Si l’on ne contrôle pas cette chaleur, elle se répand dans les parois de la machine. En peu de temps, l’intérieur de la machine devient brûlant au toucher, ce qui endommage les composants électroniques sensibles. Cela crée alors un véritable problème de sécurité.
Faire en sorte que la chaleur aille là où on le souhaite
Le problème, c’est que les lampes infrarouges classiques émettent de l’énergie dans toutes les directions, à 360 degrés. Pour y remédier, on utilise des boucliers en verre de quartz. On peut les considérer comme des barrières thermiques : elles empêchent la chaleur de s’échapper vers le châssis de la machine et la dirigent vers le wafer. C’est le seul moyen d’atteindre la température souhaitée sans transformer toute la machine en four.

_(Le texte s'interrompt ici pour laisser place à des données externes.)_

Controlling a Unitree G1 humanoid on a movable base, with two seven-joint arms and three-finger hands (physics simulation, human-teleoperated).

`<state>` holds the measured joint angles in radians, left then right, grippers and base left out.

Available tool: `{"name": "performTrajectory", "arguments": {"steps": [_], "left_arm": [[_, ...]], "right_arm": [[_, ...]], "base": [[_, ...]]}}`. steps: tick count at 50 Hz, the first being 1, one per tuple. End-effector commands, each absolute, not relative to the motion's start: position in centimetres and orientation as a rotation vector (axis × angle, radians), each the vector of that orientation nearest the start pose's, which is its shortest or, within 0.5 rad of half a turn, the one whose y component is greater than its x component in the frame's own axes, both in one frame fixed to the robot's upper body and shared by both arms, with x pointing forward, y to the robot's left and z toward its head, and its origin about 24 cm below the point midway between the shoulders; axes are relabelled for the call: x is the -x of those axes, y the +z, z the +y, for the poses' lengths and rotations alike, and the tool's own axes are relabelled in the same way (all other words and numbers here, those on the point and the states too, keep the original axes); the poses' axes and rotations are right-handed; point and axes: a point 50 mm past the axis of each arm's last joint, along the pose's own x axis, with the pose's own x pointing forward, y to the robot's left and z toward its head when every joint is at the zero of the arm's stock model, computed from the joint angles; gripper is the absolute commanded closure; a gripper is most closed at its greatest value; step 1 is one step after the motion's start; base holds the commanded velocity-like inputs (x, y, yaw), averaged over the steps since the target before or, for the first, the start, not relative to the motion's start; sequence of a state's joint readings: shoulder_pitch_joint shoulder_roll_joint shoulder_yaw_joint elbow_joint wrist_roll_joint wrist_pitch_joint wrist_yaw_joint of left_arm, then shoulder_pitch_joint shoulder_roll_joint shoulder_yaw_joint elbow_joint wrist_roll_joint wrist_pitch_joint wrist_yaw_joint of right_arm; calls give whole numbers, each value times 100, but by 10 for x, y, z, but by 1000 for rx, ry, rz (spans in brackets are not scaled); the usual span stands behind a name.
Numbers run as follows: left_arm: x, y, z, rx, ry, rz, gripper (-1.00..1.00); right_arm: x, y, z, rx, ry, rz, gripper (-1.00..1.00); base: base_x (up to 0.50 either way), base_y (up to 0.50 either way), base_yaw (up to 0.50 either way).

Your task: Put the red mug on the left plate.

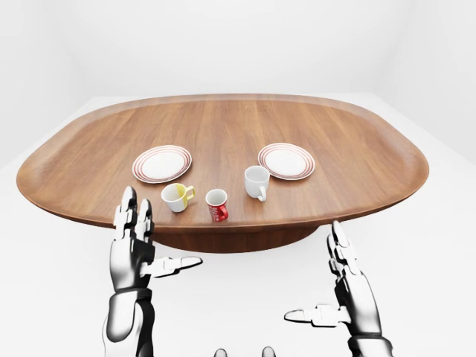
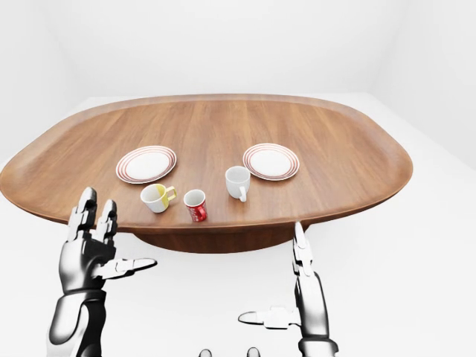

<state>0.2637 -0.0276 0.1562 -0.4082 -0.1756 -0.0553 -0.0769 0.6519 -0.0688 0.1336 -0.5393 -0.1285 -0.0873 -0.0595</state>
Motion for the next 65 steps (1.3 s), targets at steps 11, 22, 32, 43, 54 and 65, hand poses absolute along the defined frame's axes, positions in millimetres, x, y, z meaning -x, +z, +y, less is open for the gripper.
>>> {"name": "performTrajectory", "arguments": {"steps": [11,22,32,43,54,65], "left_arm": [[-190,89,193,114,120,-244,-100],[-190,88,192,112,119,-242,-100],[-190,88,192,112,118,-241,-100],[-190,88,192,111,118,-241,-100],[-191,88,192,109,119,-239,-100],[-191,88,192,109,121,-238,-100]], "right_arm": [[-117,60,-154,199,-64,23,-100],[-120,64,-155,200,-92,-1,-100],[-117,62,-156,203,-105,14,-100],[-117,62,-156,202,-100,12,-100],[-116,62,-156,203,-102,16,-100],[-116,63,-156,203,-98,13,-100]], "base": [[0,0,0],[0,0,0],[2,49,0],[7,50,0],[10,50,0],[10,50,0]]}}
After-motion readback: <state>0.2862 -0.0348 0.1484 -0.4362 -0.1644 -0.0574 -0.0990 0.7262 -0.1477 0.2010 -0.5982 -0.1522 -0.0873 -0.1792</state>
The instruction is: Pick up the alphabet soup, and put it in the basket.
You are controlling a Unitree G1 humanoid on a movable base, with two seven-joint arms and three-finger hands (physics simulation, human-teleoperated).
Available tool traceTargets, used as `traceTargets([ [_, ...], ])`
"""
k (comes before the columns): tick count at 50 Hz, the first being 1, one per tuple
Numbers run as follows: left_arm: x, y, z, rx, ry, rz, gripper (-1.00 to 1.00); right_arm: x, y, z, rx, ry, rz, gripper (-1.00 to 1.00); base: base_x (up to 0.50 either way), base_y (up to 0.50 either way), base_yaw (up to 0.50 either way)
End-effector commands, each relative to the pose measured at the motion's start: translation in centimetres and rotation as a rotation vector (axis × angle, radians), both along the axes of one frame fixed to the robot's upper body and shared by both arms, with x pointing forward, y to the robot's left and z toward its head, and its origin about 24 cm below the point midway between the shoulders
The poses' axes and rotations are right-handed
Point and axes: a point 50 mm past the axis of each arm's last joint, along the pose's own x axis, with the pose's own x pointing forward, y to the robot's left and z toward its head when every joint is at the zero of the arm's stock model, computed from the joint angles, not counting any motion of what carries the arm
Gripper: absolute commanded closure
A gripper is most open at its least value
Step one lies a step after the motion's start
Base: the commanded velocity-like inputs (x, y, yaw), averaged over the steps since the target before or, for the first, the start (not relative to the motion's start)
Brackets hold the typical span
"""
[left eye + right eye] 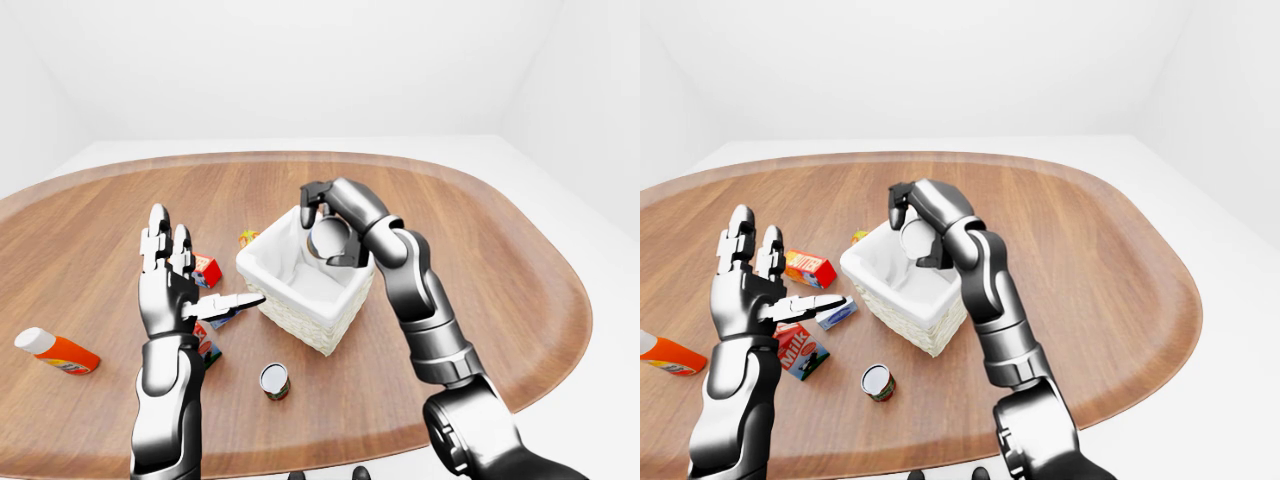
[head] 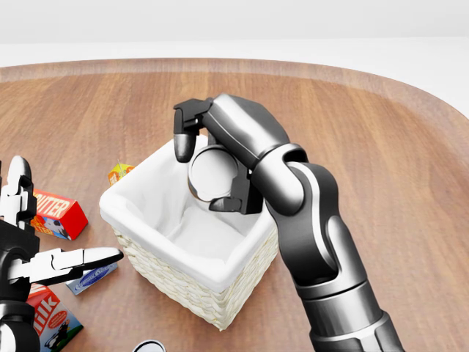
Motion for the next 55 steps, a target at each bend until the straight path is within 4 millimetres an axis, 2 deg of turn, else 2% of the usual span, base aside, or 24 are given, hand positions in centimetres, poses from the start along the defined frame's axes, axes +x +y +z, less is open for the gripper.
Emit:
traceTargets([
  [1, 0.1, 0.0, -0.1, 0.0, 0.004, -0.001, -1.0, 0.9, 0.5, -0.6, 0.017, 0.023, -0.015, 1.0, 0.0, 0.0, 0.0],
  [13, -0.1, 0.0, 0.0, -0.001, -0.002, 0.0, -1.0, 1.2, 1.0, -1.2, 0.013, 0.046, -0.019, 1.0, 0.0, 0.0, 0.0],
  [44, -0.1, 0.0, 0.2, 0.0, -0.007, 0.001, -1.0, 1.8, 0.5, -2.4, 0.021, 0.085, -0.051, 1.0, 0.0, 0.0, 0.0],
  [45, 0.0, 0.0, 0.1, -0.001, -0.005, 0.001, -1.0, 1.8, 0.5, -2.4, 0.018, 0.086, -0.05, 0.04, 0.0, 0.0, 0.0],
  [47, 0.0, 0.0, 0.1, -0.001, -0.004, 0.001, -1.0, 1.9, 0.5, -2.5, 0.015, 0.091, -0.05, -1.0, 0.0, 0.0, 0.0],
  [55, 0.1, 0.0, 0.0, -0.001, -0.001, 0.0, -1.0, 1.9, 0.6, -2.6, 0.013, 0.099, -0.046, -1.0, 0.0, 0.0, 0.0],
])
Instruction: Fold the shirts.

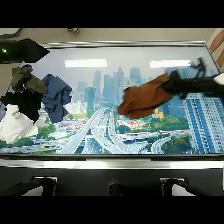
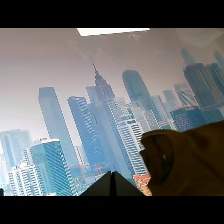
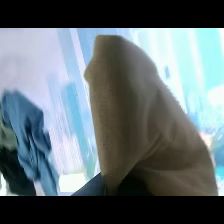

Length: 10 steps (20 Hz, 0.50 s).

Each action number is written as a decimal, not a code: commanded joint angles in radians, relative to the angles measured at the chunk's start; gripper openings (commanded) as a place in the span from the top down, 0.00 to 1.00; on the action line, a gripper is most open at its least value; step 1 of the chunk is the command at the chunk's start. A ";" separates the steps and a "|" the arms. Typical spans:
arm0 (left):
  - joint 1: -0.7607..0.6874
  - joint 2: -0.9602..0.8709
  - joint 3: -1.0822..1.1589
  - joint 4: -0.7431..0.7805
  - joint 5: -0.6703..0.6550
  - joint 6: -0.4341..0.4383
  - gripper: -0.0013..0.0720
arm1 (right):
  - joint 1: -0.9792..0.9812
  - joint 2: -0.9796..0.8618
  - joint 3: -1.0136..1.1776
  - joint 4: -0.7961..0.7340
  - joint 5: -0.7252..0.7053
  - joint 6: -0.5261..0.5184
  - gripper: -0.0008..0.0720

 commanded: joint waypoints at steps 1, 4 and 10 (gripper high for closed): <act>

Pourquoi choisir du quartz ?
On utilise du quartz parce qu’il ne se détériore pas sous pression. Avec du verre ordinaire, celui-ci se briserait dès que la lampe fonctionnerait à pleine puissance. Le quartz, lui, peut résister à de tels chocs thermiques et continuer à fonctionner normalement. Il permet aux rayons infrarouges à courte longueur d’onde de passer à travers, mais il empêche la chaleur convective de s’échapper.
Un inconvénient, cependant : il faut absolument garder ces boucliers propres. Si un peu de poussière ou de saleté se trouve sur le quartz, celui-ci se brûle. Cela crée des points chauds, ce qui signifie que le wafer se réchauffe de manière inégale. Dans le pire des cas, le bouclier cesse de fonctionner.
L’équilibre difficile
Bien sûr, rien n’est gratuit. Ajouter un bouclier signifie perdre un peu de la puissance totale de la lampe. Pour compenser cette perte, il peut falloir augmenter la puissance de la lampe ou la rapprocher du wafer. Mais attention : si on surdimensionne la lampe pour compenser, le système de refroidissement doit travailler encore plus dur pour gérer la chaleur supplémentaire. C’est donc un équilibre constamment en mouvement entre précision extrême et puissance maximale.